I've been using more and more flatpaks lately on arch and fedora based distros, i have no idea how snaps compare but seems similar? Seems an odd push from Ubuntu, but could make more sense than deb packages for non techy users perhaps?

[-] piranhaphish@lemmy.world 7 points 11 months ago* (last edited 11 months ago)

In my experience, performance of snap apps is just abhorrent. The consume a huge amount of disk space and, whether it's due to that or not, they have extremely long load times.

Principles aside, this just makes them unusable for me. I use flatpak when there's no other option, but strive to use deb either natively or through PPA.

[-] AProfessional@lemmy.world 7 points 11 months ago

Snap is very similar just not portable to most other distros. It makes a lot of sense both for users and for vendor lock-in.

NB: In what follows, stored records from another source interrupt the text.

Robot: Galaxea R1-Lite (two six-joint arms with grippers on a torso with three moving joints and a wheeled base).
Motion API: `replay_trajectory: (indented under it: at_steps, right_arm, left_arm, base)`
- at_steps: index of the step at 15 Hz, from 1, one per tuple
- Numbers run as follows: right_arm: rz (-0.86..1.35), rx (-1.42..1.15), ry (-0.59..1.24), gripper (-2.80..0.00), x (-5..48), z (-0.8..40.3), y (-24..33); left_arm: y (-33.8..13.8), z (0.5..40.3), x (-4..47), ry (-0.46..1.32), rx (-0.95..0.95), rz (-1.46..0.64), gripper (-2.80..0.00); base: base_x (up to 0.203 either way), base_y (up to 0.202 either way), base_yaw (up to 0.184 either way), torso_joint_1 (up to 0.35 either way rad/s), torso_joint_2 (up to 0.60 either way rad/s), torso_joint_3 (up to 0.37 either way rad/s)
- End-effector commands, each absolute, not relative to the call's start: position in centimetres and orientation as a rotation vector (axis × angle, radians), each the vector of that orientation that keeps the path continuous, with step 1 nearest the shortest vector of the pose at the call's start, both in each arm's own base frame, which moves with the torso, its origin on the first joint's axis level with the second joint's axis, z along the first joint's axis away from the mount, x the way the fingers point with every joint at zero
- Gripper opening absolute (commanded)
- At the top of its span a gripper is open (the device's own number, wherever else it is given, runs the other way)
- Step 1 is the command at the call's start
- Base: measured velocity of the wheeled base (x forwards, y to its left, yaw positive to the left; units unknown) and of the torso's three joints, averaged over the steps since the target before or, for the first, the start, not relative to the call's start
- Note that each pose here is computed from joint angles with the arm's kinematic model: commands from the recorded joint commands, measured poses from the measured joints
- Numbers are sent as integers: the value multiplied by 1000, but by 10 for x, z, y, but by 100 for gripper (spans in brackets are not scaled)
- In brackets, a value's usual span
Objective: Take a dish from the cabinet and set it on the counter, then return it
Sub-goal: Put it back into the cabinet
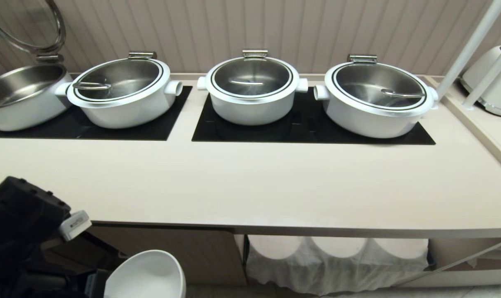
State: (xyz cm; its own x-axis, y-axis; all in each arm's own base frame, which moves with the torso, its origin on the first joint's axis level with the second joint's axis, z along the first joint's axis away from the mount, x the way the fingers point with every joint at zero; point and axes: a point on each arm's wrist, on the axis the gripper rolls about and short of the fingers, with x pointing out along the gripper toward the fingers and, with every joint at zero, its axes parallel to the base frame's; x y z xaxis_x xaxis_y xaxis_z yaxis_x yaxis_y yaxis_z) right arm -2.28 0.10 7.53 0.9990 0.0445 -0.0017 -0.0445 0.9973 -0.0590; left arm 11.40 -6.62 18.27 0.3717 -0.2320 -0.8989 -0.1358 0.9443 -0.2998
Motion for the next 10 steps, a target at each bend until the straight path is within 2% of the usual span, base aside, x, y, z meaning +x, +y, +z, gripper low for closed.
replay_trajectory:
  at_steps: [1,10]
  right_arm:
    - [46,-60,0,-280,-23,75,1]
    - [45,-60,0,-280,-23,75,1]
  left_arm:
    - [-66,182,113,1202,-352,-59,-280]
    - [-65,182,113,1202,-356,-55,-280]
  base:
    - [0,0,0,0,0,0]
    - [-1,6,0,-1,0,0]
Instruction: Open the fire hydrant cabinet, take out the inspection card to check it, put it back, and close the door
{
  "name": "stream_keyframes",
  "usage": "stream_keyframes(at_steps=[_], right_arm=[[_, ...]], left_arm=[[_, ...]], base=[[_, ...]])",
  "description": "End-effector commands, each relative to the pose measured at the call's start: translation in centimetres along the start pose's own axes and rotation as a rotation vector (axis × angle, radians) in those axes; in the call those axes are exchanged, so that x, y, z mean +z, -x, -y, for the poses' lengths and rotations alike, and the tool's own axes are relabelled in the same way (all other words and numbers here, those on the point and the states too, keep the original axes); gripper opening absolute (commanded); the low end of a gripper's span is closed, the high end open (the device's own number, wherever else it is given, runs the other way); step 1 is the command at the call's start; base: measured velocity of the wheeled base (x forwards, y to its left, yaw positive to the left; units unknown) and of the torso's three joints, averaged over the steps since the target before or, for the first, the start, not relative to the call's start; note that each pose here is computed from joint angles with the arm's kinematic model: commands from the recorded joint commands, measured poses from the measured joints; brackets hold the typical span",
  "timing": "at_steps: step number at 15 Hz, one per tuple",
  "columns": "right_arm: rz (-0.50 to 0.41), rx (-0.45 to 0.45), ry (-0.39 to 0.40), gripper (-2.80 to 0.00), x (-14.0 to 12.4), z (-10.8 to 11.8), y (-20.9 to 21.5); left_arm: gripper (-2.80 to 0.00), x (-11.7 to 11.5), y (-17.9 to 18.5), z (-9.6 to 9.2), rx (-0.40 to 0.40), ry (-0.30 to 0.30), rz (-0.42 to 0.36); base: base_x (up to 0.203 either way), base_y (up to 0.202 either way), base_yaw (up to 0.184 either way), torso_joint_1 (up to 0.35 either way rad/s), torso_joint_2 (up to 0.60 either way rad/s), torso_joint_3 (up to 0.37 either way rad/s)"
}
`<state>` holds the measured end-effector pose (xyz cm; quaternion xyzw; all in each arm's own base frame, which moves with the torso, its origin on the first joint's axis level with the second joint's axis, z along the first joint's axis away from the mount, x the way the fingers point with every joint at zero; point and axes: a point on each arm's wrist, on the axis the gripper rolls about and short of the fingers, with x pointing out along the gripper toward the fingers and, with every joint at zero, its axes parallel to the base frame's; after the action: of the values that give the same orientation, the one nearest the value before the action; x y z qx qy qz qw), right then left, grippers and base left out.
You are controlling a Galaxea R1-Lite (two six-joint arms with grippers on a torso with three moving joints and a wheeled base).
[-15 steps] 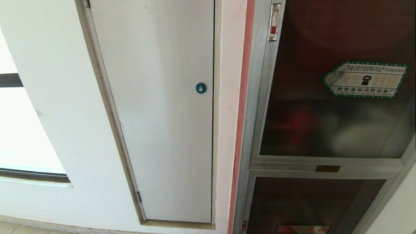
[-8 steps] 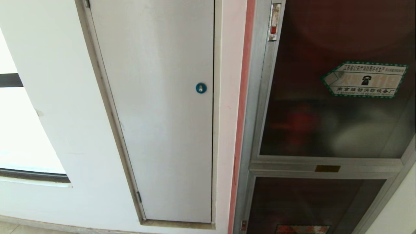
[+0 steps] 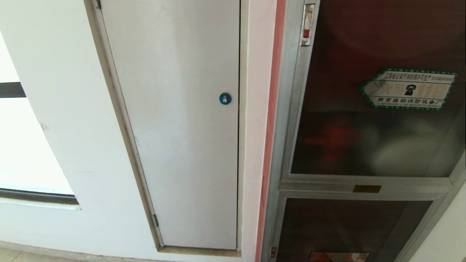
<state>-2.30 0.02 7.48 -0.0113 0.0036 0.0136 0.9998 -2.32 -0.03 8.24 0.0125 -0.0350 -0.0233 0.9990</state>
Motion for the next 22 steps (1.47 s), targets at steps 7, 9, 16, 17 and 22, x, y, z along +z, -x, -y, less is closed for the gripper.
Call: stream_keyframes(at_steps=[7, 9, 16, 17, 22], right_arm=[[0.0, 0.001, 0.0, -2.8, -0.01, 0.0, 0.0], [0.0, 0.001, 0.0, -2.8, -0.01, 0.0, 0.0], [0.0, 0.001, -0.001, -2.8, -0.01, 0.0, 0.0], [0.0, 0.001, -0.003, -2.8, -0.01, 0.0, 0.0], [0.0, 0.001, 0.001, -2.8, -0.01, 0.0, 0.0]], left_arm=[[-2.8, -0.77, -0.17, 0.01, -0.001, 0.001, -0.028], [-2.8, -0.77, -0.17, 0.01, -0.001, 0.001, -0.028], [-2.8, -0.77, -0.17, 0.01, -0.001, 0.001, -0.028], [-2.8, -0.77, -0.17, 0.01, -0.001, 0.001, -0.028], [-2.8, -0.77, -0.17, 0.01, -0.001, 0.001, -0.028]], base=[[0.0, 0.0, 0.0, 0.0, 0.0, 0.0], [0.0, 0.0, 0.0, 0.0, 0.0, 0.0], [0.0, 0.0, 0.0, 0.0, 0.0, 0.0], [0.0, 0.0, 0.0, 0.0, 0.0, 0.0], [0.0, 0.0, 0.0, 0.0, 0.0, 0.0]])
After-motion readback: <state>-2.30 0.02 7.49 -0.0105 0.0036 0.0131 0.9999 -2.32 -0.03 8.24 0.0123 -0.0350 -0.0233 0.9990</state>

[-] Vittelius@feddit.de 6 points 11 months ago

Snap is portable to other distros, look at the official website and you see a list of distros, you can use snap on. That doesn't mean that there is no vendor lock-in, just a different kind. Snap as a format grew out of Cannonicals effort in the mobile field. Snaps where supposed to be the truly convergent successor to click, the packaging format used by Ubuntu Touch. And this history is baked into its DNA. It's right there on the snapcraft website: "The app store for Linux". As such Cannonical has always courted proprietary software and/or software by big companies (VS Code was first released as a snap for a reason). I think that they have always have had an eye on one day adding app payments and the sweet, sweet 30% cut they can take from every sale

[-] AProfessional@lemmy.world 4 points 11 months ago

The sandbox requires apparmor, so doesn’t work on anything else by default except OpenSUSE I think.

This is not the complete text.